▶ _ACTIVITY_
Would you please transcribe the data in full and exactly, excluding images?

_____

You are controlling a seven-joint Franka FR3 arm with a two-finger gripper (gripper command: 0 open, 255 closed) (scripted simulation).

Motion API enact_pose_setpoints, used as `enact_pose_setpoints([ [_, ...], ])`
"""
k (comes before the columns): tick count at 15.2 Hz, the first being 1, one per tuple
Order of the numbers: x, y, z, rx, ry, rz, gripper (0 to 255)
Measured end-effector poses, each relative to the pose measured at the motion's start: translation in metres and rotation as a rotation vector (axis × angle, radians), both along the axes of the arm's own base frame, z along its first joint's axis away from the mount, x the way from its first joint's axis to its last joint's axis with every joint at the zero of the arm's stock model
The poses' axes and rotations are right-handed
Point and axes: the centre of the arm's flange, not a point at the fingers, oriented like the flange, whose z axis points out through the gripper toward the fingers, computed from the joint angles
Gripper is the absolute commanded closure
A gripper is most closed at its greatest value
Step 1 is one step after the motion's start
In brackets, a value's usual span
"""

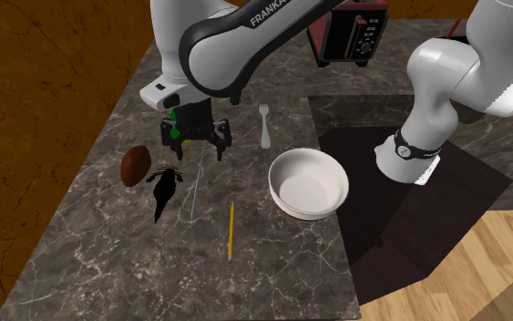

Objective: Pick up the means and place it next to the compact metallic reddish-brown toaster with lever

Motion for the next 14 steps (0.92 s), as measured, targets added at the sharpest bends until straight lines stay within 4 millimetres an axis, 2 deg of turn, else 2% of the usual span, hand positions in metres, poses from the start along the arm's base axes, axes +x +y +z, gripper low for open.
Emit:
enact_pose_setpoints([
  [1, 0.0, 0.0, 0.0, 0.0, 0.0, 0.0, 0],
  [2, 0.0, 0.0, 0.0, 0.0, 0.0, 0.0, 255],
  [12, 0.0, 0.0, 0.0, 0.0, 0.0, 0.0, 255],
  [14, 0.0, 0.0004, 0.0058, 0.0, 0.0, 0.0, 255],
])
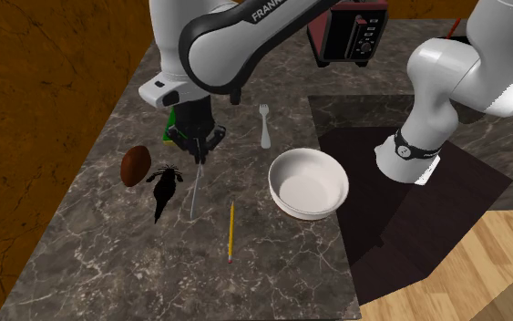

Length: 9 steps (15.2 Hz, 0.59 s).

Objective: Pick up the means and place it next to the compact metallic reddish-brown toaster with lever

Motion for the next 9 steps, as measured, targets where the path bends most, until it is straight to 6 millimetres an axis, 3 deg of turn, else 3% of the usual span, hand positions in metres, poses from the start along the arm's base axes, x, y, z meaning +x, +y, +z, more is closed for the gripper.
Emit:
enact_pose_setpoints([
  [9, 0.001, -0.001, 0.047, 0.0, -0.001, 0.0, 255],
])
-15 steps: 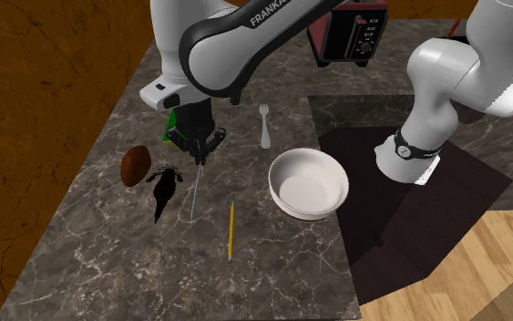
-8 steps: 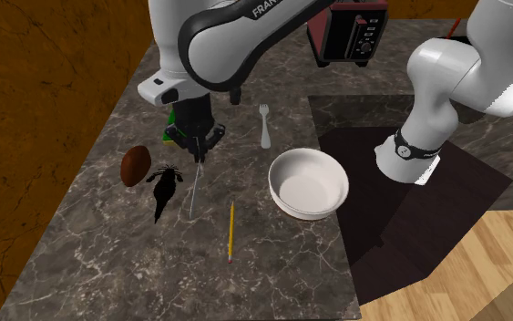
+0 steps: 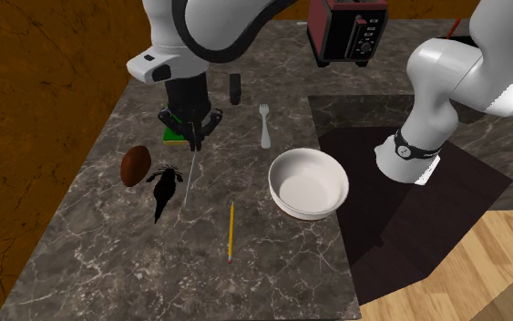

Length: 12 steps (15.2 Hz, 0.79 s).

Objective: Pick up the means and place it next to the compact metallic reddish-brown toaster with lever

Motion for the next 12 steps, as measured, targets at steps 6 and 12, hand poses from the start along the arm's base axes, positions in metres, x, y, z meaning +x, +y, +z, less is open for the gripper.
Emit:
enact_pose_setpoints([
  [6, 0.0, 0.001, 0.031, 0.0, 0.0, 0.0, 255],
  [12, 0.0, 0.001, 0.064, 0.0, 0.0, 0.0, 255],
])
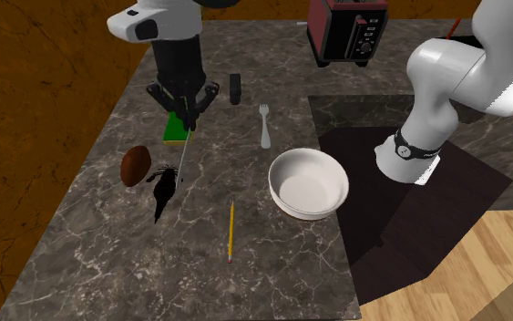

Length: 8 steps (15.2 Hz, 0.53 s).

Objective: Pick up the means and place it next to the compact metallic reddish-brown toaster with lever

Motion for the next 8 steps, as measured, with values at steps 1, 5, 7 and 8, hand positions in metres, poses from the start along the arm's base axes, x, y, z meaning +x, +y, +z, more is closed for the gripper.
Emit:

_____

▶ _SOLUTION_
You are controlling a seven-joint Franka FR3 arm with a two-finger gripper (gripper command: 0 open, 255 closed) (scripted simulation).

Motion API enact_pose_setpoints, used as `enact_pose_setpoints([ [_, ...], ])`
"""
k (comes before the columns): tick count at 15.2 Hz, the first being 1, one per tuple
Order of the numbers: x, y, z, rx, ry, rz, gripper (0 to 255)
Measured end-effector poses, each relative to the pose measured at the motion's start: translation in metres and rotation as a rotation vector (axis × angle, radians), both along the axes of the arm's own base frame, z along its first joint's axis away from the mount, x the way from its first joint's axis to its last joint's axis with every joint at the zero of the arm's stock model
The poses' axes and rotations are right-handed
Point and axes: the centre of the arm's flange, not a point at the fingers, oriented like the flange, whose z axis points out through the gripper toward the fingers, computed from the joint angles
Gripper is the absolute commanded closure
A gripper is most closed at its greatest value
Step 1 is one step after the motion's start
In brackets, a value's usual span
"""


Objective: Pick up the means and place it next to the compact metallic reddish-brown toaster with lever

Motion for the next 14 steps (0.92 s), as measured, targets added at the sharpest bends until straight lines stay within 4 millimetres an axis, 2 deg of turn, else 2% of the usual span, hand positions in metres, poses from the start along the arm's base axes, axes +x +y +z, gripper low for open.
Emit:
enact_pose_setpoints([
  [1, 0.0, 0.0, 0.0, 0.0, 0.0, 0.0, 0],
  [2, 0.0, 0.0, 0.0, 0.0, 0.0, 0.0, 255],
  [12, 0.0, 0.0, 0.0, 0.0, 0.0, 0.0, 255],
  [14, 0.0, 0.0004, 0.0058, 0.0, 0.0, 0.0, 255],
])

Length: 9 steps (15.2 Hz, 0.59 s).

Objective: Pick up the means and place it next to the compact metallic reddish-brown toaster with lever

Motion for the next 9 steps, as measured, targets where the path bends most, until it is straight to 6 millimetres an axis, 3 deg of turn, else 3% of the usual span, hand positions in metres, poses from the start along the arm's base axes, x, y, z meaning +x, +y, +z, more is closed for the gripper.
Emit:
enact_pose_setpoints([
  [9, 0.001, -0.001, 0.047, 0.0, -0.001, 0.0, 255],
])
-15 steps: 
-8 steps: 
+0 steps: 

Length: 12 steps (15.2 Hz, 0.79 s).

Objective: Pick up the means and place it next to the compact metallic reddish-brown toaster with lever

Motion for the next 12 steps, as measured, targets at steps 6 and 12, hand poses from the start along the arm's base axes, positions in metres, x, y, z meaning +x, +y, +z, less is open for the gripper.
Emit:
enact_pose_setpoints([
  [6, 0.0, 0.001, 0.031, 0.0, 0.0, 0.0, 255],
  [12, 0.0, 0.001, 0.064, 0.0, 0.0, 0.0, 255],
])

Length: 8 steps (15.2 Hz, 0.53 s).

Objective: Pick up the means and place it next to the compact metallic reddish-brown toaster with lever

Motion for the next 8 steps, as measured, with values at steps 1, 5, 7 and 8, hand positions in metres, poses from the start along the arm's base axes, x, y, z meaning +x, +y, +z, more is closed for the gripper.
Emit:

The answer, as written, is complete.